Abstract: FR-PO0920
Isatuximab for Refractory Primary FSGS
Session Information
- Glomerular Case Reports: Lupus, FSGS, Complement, and More
November 07, 2025 | Location: Exhibit Hall, Convention Center
Abstract Time: 10:00 AM - 12:00 PM
Category: Glomerular Diseases
- 1402 Glomerular Diseases: Clinical, Outcomes, and Therapeutics
Authors
- Samant, Samira Mahesh, The Permanente Medical Group Inc, Santa Clara, California, United States
- Poyan Mehr, Ali, The Permanente Medical Group Inc, Santa Clara, California, United States
- Taneja, Nidhika, The Permanente Medical Group Inc, Santa Clara, California, United States
Introduction
Focal segmental glomerulosclerosis (FSGS) is a common cause of nephrotic syndrome, named for characteristic histologic scarring of part of the glomerulus. Primary, or idiopathic, FSGS is typically treated with immunosuppressants, mainly glucocorticoids and calcineurin inhibitors. Failure to achieve remission is associated with worse outcomes and higher risk of progression to end-stage kidney disease. Novel therapies such as anti-CD38 antibodies are being explored in such cases.
Case Description
A 40-year-old male with a history of gastrointestinal stromal tumor presented with weeks of progressive lower extremity pitting edema to his hips. 24-hour urine collection showed 6.2 g of proteinuria, serum creatinine was 0.76 mg/dL, and serum albumin was 3.8 g/dL. Infectious and autoimmune workup was nonrevealing. Renal biopsy showed minimal change disease. He achieved partial remission with steroids, tacrolimus, and mycophenolate mofetil (MMF), and eventually stabilized on prednisone and tacrolimus, with losartan, empagliflozin, spironolactone, and atorvastatin. A year later he self-discontinued tacrolimus and developed severe edema; renal biopsy revealed FSGS with diffuse podocytopathy. Genetics evaluation was negative.
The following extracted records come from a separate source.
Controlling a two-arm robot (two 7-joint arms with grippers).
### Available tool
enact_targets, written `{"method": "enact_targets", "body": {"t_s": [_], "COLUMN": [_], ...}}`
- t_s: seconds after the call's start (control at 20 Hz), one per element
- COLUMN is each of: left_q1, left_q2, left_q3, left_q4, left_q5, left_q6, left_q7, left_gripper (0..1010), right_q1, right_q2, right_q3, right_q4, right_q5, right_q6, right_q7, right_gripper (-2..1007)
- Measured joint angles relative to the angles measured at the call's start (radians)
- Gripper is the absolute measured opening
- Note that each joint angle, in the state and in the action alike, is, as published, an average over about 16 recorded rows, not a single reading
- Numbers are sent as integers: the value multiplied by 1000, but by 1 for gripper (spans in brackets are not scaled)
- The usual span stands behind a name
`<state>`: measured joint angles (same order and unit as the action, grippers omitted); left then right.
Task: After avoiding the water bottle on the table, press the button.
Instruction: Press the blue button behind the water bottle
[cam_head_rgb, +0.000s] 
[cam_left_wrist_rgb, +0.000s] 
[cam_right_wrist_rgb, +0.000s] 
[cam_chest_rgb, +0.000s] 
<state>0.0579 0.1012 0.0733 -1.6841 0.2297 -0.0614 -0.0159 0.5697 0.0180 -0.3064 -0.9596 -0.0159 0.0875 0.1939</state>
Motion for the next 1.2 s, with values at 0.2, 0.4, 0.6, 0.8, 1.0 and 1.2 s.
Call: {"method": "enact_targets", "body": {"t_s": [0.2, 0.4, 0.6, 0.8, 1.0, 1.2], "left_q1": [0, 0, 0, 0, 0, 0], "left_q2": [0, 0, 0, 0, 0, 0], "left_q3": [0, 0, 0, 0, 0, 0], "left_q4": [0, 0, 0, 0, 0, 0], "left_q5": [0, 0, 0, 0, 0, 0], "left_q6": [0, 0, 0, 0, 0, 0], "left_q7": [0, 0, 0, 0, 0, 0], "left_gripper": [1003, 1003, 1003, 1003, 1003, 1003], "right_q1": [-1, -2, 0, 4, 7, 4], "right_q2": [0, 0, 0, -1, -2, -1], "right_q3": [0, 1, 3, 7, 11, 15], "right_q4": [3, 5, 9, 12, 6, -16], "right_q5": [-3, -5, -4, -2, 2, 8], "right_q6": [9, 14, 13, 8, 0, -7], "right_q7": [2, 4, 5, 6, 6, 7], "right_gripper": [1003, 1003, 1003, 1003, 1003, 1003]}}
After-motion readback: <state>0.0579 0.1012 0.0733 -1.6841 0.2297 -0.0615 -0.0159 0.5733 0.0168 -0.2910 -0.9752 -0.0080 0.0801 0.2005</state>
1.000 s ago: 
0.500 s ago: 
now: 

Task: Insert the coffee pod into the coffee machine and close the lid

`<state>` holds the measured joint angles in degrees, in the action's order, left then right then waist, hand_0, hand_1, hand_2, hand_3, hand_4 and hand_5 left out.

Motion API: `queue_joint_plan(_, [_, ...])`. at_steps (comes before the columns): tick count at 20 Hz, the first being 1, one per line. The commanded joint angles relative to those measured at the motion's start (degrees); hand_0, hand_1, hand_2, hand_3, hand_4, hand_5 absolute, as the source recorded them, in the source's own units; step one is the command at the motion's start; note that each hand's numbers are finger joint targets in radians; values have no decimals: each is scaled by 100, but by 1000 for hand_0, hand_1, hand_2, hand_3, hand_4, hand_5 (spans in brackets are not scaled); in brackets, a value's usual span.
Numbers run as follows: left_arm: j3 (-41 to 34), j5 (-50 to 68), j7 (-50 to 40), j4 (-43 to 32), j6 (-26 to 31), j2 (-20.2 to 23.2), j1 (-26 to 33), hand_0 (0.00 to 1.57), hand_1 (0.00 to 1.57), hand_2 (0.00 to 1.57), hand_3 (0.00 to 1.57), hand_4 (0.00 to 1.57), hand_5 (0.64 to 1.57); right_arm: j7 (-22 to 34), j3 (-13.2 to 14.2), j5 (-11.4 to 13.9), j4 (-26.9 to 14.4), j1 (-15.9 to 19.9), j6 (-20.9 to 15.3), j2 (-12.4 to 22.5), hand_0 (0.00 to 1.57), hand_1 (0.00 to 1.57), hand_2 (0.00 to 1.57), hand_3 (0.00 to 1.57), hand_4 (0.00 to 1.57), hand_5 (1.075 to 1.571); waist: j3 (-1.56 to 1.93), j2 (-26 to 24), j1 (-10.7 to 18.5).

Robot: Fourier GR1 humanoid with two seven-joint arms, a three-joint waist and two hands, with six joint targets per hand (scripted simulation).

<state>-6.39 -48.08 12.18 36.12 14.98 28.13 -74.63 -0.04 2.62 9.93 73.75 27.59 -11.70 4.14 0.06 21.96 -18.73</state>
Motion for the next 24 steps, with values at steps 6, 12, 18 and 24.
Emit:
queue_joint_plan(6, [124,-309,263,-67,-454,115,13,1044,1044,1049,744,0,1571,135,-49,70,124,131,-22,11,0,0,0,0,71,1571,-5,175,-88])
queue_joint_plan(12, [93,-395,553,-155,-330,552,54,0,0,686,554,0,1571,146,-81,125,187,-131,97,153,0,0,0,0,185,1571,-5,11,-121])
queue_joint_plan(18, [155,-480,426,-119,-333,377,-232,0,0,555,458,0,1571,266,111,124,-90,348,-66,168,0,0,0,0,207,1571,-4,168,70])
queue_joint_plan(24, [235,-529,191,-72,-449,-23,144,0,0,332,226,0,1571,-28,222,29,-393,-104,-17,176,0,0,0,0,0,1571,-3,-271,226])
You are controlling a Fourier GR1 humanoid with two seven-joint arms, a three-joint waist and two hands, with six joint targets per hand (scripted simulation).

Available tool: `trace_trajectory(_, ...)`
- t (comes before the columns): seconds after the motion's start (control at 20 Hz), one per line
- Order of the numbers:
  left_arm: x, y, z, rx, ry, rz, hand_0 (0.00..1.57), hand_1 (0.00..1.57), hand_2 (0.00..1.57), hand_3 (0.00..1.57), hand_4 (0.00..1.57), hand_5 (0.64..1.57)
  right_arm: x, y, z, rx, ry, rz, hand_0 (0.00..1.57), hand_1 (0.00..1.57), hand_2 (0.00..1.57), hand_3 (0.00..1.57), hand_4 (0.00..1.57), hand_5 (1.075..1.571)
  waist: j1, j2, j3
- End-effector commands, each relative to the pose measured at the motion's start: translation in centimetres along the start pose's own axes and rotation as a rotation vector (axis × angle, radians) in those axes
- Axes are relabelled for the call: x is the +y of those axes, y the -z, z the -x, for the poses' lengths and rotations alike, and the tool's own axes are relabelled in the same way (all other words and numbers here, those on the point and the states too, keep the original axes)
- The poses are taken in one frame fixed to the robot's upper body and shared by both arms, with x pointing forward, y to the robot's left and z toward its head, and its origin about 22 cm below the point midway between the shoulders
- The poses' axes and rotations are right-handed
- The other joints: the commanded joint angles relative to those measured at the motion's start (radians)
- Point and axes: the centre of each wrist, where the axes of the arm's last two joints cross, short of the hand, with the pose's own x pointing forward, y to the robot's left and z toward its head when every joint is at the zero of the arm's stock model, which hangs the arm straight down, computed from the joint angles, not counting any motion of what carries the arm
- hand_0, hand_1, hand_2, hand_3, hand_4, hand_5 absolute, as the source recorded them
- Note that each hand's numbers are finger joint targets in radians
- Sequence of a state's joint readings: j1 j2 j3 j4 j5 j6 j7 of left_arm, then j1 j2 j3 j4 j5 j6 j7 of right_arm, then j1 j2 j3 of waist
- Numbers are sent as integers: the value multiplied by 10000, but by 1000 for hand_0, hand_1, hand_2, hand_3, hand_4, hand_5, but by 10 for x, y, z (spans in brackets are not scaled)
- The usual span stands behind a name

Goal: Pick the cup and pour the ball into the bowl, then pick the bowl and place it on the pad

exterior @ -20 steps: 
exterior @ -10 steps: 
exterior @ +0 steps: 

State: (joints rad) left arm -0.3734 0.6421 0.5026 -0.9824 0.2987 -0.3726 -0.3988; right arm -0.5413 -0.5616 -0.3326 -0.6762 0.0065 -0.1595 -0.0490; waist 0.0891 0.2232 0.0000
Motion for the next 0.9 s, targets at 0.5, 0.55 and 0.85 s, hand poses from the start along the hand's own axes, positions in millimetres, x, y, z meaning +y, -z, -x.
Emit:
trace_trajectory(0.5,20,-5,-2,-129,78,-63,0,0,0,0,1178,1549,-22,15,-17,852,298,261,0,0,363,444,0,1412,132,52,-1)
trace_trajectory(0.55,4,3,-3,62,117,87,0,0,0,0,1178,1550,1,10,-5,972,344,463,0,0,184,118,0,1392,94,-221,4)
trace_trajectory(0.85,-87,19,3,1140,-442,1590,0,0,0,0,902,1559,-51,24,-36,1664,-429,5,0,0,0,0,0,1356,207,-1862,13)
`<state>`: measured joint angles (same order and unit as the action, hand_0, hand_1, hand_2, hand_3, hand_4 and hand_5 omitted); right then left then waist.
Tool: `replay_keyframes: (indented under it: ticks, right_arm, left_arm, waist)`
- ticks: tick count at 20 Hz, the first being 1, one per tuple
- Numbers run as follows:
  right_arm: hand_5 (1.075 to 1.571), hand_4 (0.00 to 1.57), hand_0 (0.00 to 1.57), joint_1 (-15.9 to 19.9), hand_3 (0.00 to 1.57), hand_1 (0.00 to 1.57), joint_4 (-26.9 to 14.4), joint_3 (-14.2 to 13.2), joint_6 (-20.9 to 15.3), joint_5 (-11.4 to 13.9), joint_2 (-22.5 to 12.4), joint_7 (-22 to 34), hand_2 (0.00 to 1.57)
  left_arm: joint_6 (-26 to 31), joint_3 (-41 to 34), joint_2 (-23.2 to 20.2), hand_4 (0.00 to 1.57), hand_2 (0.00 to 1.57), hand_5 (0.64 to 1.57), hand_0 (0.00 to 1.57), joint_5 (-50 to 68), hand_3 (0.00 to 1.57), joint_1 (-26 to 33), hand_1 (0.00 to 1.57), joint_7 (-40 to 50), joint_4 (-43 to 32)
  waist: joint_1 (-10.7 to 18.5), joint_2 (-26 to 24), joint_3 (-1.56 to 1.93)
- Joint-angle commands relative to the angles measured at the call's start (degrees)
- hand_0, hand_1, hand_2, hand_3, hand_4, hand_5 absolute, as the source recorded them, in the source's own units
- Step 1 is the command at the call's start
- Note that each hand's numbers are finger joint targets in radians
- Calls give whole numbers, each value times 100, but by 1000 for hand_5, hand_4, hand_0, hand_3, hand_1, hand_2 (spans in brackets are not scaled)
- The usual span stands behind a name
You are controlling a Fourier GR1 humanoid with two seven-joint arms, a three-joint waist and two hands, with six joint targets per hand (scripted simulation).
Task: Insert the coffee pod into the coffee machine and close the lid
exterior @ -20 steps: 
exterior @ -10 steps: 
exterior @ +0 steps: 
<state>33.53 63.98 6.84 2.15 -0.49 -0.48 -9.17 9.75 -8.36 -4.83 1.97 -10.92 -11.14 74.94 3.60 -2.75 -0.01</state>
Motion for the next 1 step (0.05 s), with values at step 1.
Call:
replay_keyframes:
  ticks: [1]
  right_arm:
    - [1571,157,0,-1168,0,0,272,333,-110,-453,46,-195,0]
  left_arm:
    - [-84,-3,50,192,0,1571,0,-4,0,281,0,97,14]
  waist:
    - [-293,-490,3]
UPCR was 6.24 with serum albumin 2.8 g/dL, and he resumed tacrolimus. Due to incomplete response, MMF was reintroduced, then rituximab. After rituximab induction, UPCR was 3.14, albumin 3 g/dL. Given his lack of response to classic therapies, he was agreeable to and started on isatuximab. After the first cycle, UPCR improved to 1.16, albumin to 4.2 g/dL, and creatinine stable; his edema resolved. MMF and tacrolimus were weaned off after 3 months, and he received repeat isatuximab infusions 6 months later, with followup UPCR 1.19. He is planned for another cycle in 6 months, and continues to demonstrate good response.
Discussion
Amongst the novel therapies being explored in the management of relapsing primary FSGS, anti-plasma cell antibodies are emerging as an alternative treatment option. CD-38 targeting antibodies such as isatuximab have been studied in the treatment of immune-mediated diseases, including primary FSGS, demonstrating either total remission or improvement in disease severity in cases refractory to conventional therapies. Further research is needed to determine optimal treatment regimens and dosing frequency, better study their efficacy, and the potential risk of adverse effects.